**INSTRUCTIONS TO FOLLOW**
Reproduce, without any change, the span of lines from the opening of the records below to the line containing "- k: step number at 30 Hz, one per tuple", inclusive.

[Collected data]
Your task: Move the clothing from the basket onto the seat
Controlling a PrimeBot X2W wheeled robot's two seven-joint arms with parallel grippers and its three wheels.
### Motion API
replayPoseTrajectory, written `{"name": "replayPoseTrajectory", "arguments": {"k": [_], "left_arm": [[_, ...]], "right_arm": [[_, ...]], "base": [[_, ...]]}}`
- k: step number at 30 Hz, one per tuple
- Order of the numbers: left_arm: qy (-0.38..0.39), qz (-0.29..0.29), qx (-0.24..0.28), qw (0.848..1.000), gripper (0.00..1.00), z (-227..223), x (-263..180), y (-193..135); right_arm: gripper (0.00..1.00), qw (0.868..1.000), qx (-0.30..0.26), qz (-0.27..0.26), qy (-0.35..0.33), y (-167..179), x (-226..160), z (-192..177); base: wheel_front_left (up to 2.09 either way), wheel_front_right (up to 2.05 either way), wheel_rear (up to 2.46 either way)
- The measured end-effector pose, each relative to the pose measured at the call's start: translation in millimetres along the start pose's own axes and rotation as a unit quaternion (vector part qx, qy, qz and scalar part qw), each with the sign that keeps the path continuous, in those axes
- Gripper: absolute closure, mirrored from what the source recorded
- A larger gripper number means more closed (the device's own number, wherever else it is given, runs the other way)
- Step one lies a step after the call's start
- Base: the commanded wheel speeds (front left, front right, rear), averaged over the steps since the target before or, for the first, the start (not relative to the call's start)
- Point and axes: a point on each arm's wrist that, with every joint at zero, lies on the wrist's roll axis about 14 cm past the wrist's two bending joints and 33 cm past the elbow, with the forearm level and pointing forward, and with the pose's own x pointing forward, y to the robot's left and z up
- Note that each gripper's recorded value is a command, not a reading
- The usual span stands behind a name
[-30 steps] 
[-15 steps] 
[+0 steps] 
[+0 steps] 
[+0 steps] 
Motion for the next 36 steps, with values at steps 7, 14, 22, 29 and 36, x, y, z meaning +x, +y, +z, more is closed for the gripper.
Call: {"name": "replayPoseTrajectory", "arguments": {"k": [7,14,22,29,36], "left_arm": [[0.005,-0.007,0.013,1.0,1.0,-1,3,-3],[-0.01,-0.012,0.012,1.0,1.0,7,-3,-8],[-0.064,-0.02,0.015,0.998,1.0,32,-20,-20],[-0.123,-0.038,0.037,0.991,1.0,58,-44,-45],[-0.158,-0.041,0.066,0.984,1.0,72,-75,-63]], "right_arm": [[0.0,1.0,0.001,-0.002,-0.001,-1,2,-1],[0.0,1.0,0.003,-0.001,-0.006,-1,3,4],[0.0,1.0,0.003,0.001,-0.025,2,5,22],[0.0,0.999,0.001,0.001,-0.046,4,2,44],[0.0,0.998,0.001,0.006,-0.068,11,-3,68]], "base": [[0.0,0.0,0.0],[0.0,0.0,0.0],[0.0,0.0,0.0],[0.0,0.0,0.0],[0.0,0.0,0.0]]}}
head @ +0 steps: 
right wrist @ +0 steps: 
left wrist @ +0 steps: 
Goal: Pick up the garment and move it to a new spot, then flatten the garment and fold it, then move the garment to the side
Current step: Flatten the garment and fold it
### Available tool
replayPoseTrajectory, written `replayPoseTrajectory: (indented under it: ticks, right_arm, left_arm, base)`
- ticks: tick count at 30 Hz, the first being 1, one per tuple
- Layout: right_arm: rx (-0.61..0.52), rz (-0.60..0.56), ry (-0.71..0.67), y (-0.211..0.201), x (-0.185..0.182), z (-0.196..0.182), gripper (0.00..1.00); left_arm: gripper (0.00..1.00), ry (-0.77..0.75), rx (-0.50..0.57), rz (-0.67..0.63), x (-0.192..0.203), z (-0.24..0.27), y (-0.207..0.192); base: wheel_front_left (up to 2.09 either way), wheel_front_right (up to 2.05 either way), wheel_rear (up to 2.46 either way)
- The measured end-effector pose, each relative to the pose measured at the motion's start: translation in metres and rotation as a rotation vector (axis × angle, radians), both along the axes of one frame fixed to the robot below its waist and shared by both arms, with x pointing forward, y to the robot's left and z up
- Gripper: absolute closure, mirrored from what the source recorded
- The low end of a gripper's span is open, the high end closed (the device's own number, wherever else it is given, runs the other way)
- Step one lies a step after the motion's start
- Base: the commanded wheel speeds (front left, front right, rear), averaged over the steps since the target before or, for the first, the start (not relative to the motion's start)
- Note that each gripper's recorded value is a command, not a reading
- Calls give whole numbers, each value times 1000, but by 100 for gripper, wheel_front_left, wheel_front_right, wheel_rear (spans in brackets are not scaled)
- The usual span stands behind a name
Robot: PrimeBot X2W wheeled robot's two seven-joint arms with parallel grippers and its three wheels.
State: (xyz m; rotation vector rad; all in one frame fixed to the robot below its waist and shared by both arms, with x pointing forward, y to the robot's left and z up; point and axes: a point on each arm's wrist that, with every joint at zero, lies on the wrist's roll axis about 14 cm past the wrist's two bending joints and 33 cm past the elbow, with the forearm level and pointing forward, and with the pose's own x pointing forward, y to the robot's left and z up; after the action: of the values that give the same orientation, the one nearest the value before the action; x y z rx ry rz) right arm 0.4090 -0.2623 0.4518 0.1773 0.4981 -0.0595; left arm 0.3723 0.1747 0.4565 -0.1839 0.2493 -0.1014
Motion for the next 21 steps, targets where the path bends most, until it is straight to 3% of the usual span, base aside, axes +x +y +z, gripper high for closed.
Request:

**EXERCISE OUTPUT**
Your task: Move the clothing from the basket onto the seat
Controlling a PrimeBot X2W wheeled robot's two seven-joint arms with parallel grippers and its three wheels.
### Motion API
replayPoseTrajectory, written `{"name": "replayPoseTrajectory", "arguments": {"k": [_], "left_arm": [[_, ...]], "right_arm": [[_, ...]], "base": [[_, ...]]}}`
- k: step number at 30 Hz, one per tuple

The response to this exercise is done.